Siamo ben consapevoli che la piaga degli assalti ai bancomat rappresenti un fenomeno criminale diffuso, che travalica i confini del nostro comune e interessa numerosi territori della provincia e dell’intero Paese. Allo stesso modo, siamo consapevoli della necessità di un potenziamento degli organici delle Forze dell’Ordine e di maggiori risorse da destinare alla sicurezza, interventi che richiedono scelte di competenza nazionale. Tuttavia, nell’attesa che tali misure strutturali vengano adottate, Modugno non può permettersi di restare immobile. È necessario mettere immediatamente in campo tutti gli strumenti di competenza locale, rafforzando il coordinamento istituzionale, promuovendo iniziative di prevenzione e attivando senza ulteriori ritardi gli organismi già previsti, affinché il nostro territorio possa rispondere con maggiore efficacia ai fenomeni criminali.
Per questo chiediamo al Sindaco di farsi immediatamente promotore presso il Prefetto della Provincia di Bari della convocazione del Comitato Provinciale per l’Ordine e la Sicurezza Pubblica, affinché tutte le Autorità competenti possano valutare con urgenza il rafforzamento della presenza delle Forze di Polizia sul territorio comunale, l’intensificazione dei controlli nelle aree maggiormente esposte ai fenomeni criminali, il potenziamento dei sistemi di videosorveglianza e l’adozione di ogni ulteriore misura utile a garantire maggiore sicurezza ai cittadini e alle attività economiche.
Contestualmente, chiediamo all’Amministrazione comunale di procedere senza ulteriori ritardi all’attivazione dell’Osservatorio per la Legalità e l’Antimafia Sociale, istituito nella scorsa consiliatura grazie alla determinazione delle forze di opposizione, che avevano già avanzato questa proposta sin dalle precedenti consigliature.
L’Osservatorio non rappresenta un semplice organismo consultivo, ma può diventare un luogo permanente di confronto, monitoraggio e collaborazione tra istituzioni e società civile.
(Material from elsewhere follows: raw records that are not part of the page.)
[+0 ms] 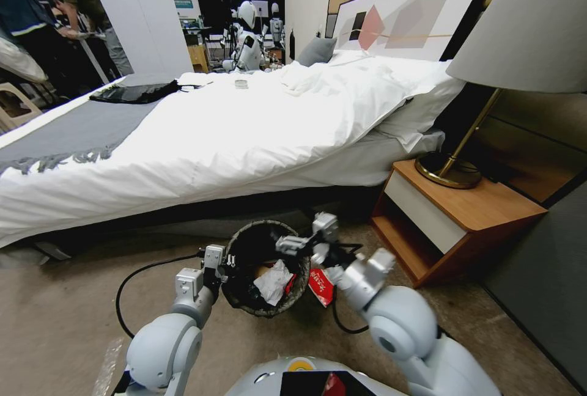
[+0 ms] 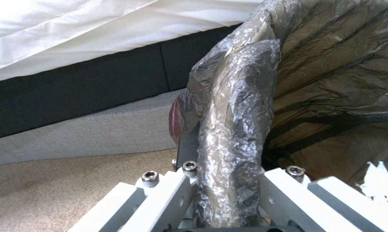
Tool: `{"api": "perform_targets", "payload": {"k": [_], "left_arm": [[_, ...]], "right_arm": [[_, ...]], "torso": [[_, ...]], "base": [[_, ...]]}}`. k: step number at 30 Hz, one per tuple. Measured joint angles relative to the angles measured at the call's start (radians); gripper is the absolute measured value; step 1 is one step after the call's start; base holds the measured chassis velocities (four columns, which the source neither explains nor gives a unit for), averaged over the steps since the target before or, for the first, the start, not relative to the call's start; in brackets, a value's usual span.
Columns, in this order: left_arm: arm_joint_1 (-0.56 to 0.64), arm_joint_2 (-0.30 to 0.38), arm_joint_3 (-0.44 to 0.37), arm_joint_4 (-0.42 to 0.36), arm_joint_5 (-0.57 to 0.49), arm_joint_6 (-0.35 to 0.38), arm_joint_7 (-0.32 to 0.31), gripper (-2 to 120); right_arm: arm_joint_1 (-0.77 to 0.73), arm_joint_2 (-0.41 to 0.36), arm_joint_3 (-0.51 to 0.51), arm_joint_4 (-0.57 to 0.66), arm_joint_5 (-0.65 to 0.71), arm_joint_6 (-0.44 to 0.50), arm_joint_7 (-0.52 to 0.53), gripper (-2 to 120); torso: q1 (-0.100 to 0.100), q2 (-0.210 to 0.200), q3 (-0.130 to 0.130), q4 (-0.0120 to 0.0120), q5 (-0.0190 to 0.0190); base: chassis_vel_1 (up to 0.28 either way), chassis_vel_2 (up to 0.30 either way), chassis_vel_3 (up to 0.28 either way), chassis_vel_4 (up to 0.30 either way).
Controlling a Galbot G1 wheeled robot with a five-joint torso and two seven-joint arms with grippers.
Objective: Pick up the trash bin, then pick up the garbage from the floor and place it into the trash bin.
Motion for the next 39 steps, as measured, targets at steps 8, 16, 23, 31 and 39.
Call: {"api": "perform_targets", "payload": {"k": [8, 16, 23, 31, 39], "left_arm": [[0.004, 0.002, -0.013, -0.011, -0.008, 0.000, 0.002, 1], [0.008, 0.001, -0.024, -0.018, -0.015, -0.003, 0.008, 1], [0.012, 0.004, -0.038, -0.020, -0.024, -0.008, 0.010, 1], [0.011, 0.012, -0.039, -0.024, -0.032, -0.008, 0.011, 1], [0.013, 0.012, -0.032, -0.025, -0.028, -0.008, 0.010, 1]], "right_arm": [[-0.063, -0.002, 0.151, -0.001, 0.015, 0.001, 0.093, 100], [-0.197, 0.025, 0.277, -0.011, -0.019, 0.061, 0.031, 100], [-0.284, 0.099, 0.320, -0.135, -0.075, 0.141, -0.044, 100], [-0.291, 0.156, 0.299, -0.365, -0.173, 0.228, -0.128, 100], [-0.274, 0.188, 0.230, -0.491, -0.220, 0.236, -0.160, 100]], "torso": [[0.000, 0.000, 0.000, 0.0000, 0.0000], [0.000, 0.000, 0.000, -0.0001, -0.0003], [0.000, 0.000, 0.000, -0.0001, -0.0002], [0.000, 0.000, 0.000, 0.0001, -0.0002], [0.000, 0.000, 0.000, 0.0000, -0.0002]], "base": [[0.000, 0.000, 0.000, 0.000], [0.000, 0.000, 0.000, 0.000], [0.000, 0.000, 0.000, 0.000], [0.000, 0.000, 0.000, 0.000], [0.000, 0.000, 0.000, 0.000]]}}
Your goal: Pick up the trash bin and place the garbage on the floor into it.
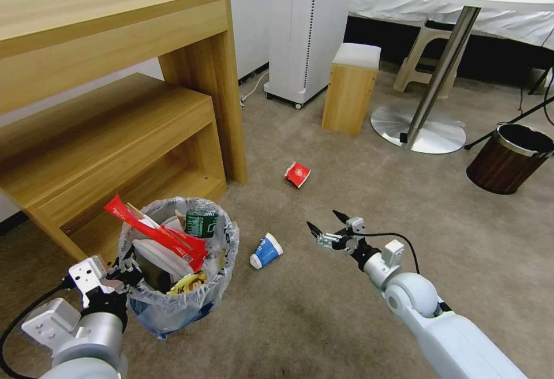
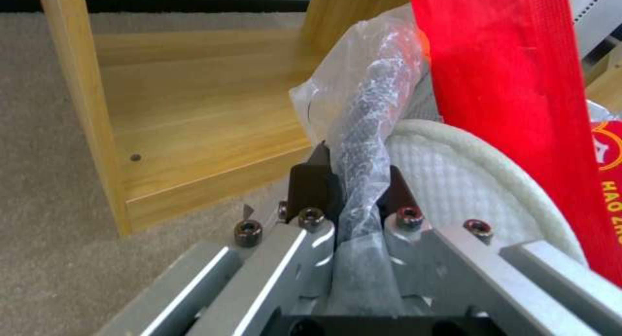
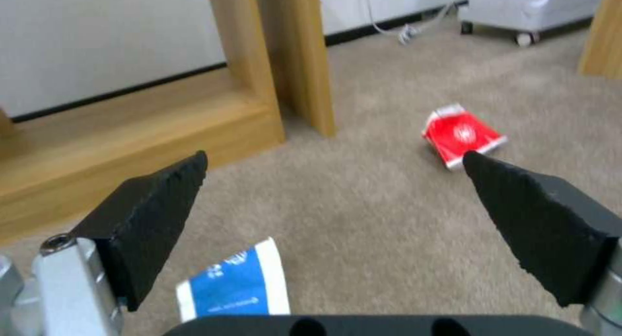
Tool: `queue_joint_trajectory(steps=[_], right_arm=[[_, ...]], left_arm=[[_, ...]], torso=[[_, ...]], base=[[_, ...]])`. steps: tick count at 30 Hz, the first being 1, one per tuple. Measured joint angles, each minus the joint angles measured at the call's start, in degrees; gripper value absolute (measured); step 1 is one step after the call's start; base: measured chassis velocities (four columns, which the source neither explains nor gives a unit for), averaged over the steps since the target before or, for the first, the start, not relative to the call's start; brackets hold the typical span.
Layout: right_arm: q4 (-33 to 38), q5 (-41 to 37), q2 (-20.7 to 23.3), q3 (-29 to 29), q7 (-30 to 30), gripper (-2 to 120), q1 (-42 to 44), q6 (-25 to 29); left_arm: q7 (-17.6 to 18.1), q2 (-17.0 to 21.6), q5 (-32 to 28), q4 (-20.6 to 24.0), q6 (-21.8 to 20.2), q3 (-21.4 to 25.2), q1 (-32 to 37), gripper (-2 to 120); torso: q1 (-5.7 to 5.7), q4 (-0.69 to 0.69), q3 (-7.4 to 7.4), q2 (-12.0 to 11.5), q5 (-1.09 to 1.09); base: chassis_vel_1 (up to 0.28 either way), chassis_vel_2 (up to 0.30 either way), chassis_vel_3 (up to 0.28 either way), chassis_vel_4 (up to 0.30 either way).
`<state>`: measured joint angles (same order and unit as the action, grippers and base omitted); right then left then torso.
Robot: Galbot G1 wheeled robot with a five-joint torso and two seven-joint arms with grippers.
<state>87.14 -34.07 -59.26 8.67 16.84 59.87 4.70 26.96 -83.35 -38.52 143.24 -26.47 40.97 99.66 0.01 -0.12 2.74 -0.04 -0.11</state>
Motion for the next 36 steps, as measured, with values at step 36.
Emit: queue_joint_trajectory(steps=[36], right_arm=[[-11.2, 1.7, -3.2, -4.9, 10.9, 100, -8.2, 10.0]], left_arm=[[1.1, -0.8, 0.7, 0.0, 0.0, -0.2, 0.8, 3]], torso=[[0.00, 0.00, -0.01, 0.0, -0.01]], base=[[0.000, 0.000, 0.000, 0.000]])
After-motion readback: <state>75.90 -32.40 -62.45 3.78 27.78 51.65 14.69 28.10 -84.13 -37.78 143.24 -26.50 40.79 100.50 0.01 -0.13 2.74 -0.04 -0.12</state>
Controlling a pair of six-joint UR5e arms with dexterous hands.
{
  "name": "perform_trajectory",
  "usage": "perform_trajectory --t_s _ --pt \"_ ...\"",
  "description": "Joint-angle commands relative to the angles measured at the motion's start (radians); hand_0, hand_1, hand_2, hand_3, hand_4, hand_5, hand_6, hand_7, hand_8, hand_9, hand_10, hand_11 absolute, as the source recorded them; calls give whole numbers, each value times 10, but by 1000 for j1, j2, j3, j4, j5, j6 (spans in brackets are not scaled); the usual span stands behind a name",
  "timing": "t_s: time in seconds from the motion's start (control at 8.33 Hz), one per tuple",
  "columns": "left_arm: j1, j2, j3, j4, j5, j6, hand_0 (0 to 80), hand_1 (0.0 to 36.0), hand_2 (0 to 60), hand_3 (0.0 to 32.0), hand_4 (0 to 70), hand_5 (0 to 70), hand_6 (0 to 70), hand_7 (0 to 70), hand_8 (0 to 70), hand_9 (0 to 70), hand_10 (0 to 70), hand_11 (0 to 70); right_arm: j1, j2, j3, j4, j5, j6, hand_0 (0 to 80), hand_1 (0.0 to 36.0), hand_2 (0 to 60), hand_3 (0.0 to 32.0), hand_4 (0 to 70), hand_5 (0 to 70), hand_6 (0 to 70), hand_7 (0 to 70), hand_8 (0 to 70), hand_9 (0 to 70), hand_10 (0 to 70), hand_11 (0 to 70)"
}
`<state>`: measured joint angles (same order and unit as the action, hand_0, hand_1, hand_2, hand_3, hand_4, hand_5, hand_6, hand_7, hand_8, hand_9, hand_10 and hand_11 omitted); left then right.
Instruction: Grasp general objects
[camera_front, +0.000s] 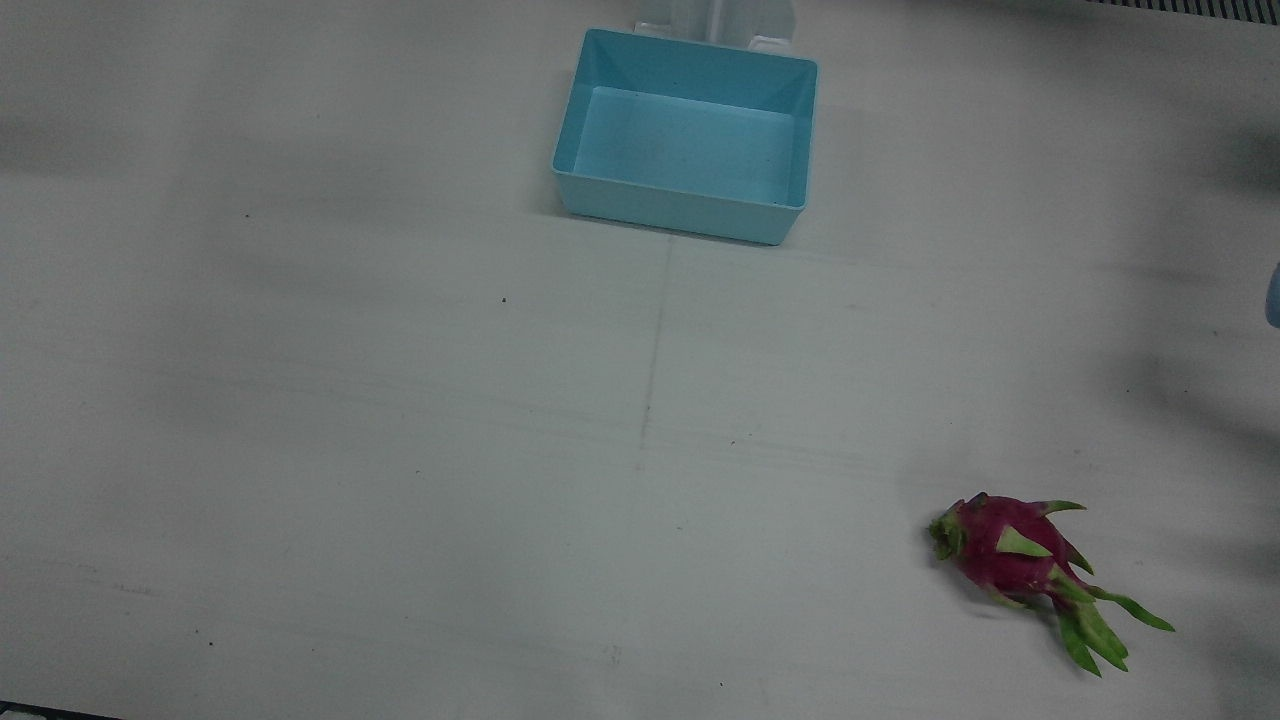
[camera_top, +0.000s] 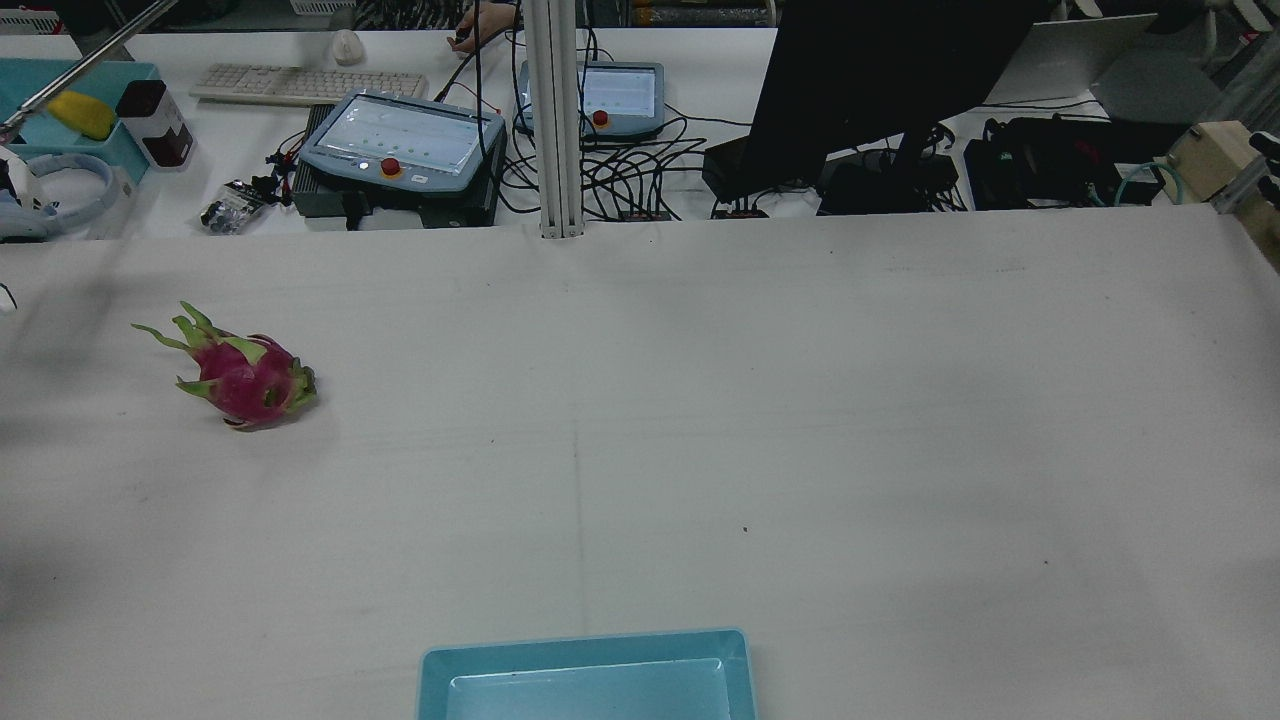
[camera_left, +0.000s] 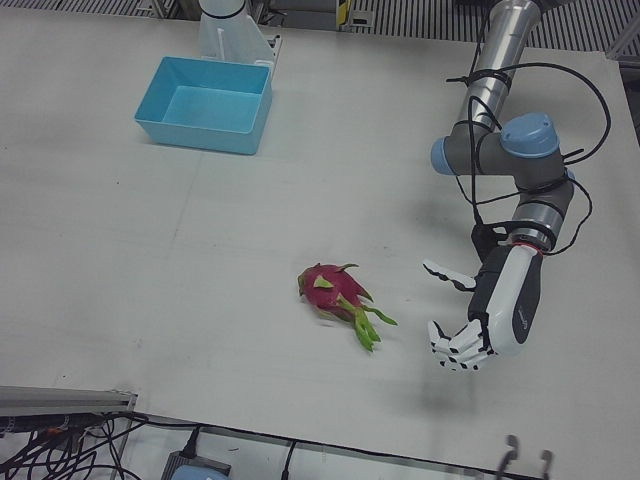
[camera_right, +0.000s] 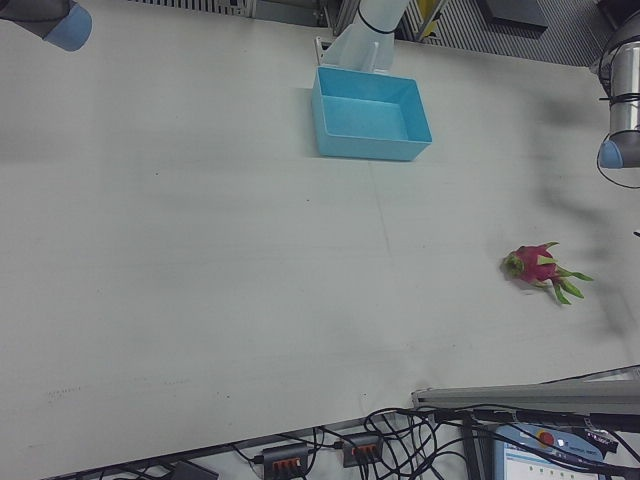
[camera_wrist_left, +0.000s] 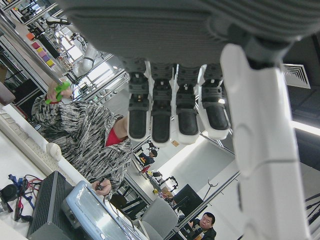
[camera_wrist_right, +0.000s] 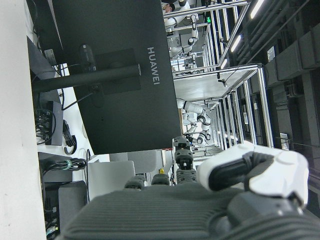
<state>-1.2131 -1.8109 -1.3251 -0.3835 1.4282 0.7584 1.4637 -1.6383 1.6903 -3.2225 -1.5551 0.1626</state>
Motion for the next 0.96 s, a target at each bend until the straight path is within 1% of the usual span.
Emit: perform_trajectory --t_s 0.0,0.12,0.24,0.36,0.48,0.6,0.72,0.84 --pt "-3 5 -192 198 8 119 546 234 437 0 226 629 478 588 379 456 272 410 1 -2 3 0 0 0 0 0 0 0 0 0 0 0 0 0 0 0" --pt "-6 5 -304 312 46 181 590 295 544 0 242 653 488 589 384 457 267 409 1 -2 3 0 0 0 0 0 0 0 0 0 0 0 0 0 0 0" --pt "-14 4 -380 403 111 237 618 329 600 0 249 654 483 567 378 445 257 399 1 0 3 0 0 0 0 0 0 0 0 0 0 0 0 0 0 0" --pt "-14 4 -420 454 133 278 653 358 600 0 257 655 469 531 361 420 235 371 1 0 3 0 0 0 0 0 0 0 0 0 0 0 0 0 0 0" --pt "-13 5 -428 463 135 297 657 360 600 0 253 613 442 490 341 396 212 337 0 0 3 0 0 0 0 0 0 0 0 0 0 0 0 0 0 0" --pt "-11 5 -469 527 135 341 653 360 600 0 247 566 415 454 320 368 195 313 1 -2 3 -2 0 0 0 0 0 0 0 0 0 0 0 0 0 0" --pt "-6 4 -556 646 135 425 655 360 600 0 240 510 363 397 278 313 157 260 1 0 5 -2 0 0 0 0 0 0 0 0 0 0 0 0 0 0" --pt "-6 -2 -618 743 135 483 643 360 600 0 230 477 325 356 248 274 132 224 1 -2 5 -2 0 0 0 0 0 0 0 0 0 0 0 0 0 0"
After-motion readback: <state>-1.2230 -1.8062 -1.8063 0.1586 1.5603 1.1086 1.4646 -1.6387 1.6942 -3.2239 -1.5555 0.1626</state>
Uno spazio nel quale analizzare l’evoluzione dei fenomeni criminali, elaborare proposte operative, promuovere la cultura della legalità, sostenere iniziative di prevenzione e sensibilizzare la cittadinanza, in particolare le giovani generazioni.
Si tratta di uno strumento che non comporta costi significativi per l’ente, ma che può produrre un elevato valore pubblico, rafforzando il dialogo tra amministrazione, cittadini, scuole, associazioni e mondo produttivo e contribuendo a costruire una rete territoriale stabile di prevenzione e contrasto alla criminalità.
Non è un caso che proprio in questi giorni anche il Comune di Bari abbia scelto di dotarsi di un analogo Osservatorio, confermando quanto strumenti di questo tipo siano ormai considerati indispensabili per costruire una rete permanente di prevenzione e contrasto ai fenomeni criminali.
Comitato Provinciale per l’Ordine e la Sicurezza Pubblica e Osservatorio comunale non sono strumenti alternativi, ma complementari: il primo opera sul piano del coordinamento operativo delle politiche di sicurezza, il secondo sul terreno della prevenzione, della partecipazione civica e della diffusione della cultura della legalità. Solo un’azione integrata può garantire risultati duraturi.
Modugno merita risposte all’altezza della situazione. La sicurezza dei cittadini non può essere affidata esclusivamente alla professionalità e allo spirito di servizio delle Forze dell’Ordine, alle quali va il nostro sincero ringraziamento per il lavoro svolto quotidianamente, ma richiede un’assunzione di responsabilità concreta da parte di tutte le istituzioni.
È il momento di passare dalle dichiarazioni ai fatti.
La sicurezza non può essere affrontata soltanto dopo l’ennesimo episodio criminoso, ma deve diventare una priorità permanente dell’azione istituzionale.
Perché una comunità sicura è una comunità più libera, più forte e più unita. Modugno non può permettersi di abituarsi alla criminalità. È il momento di costruire, insieme, una risposta istituzionale forte, coordinata e permanente.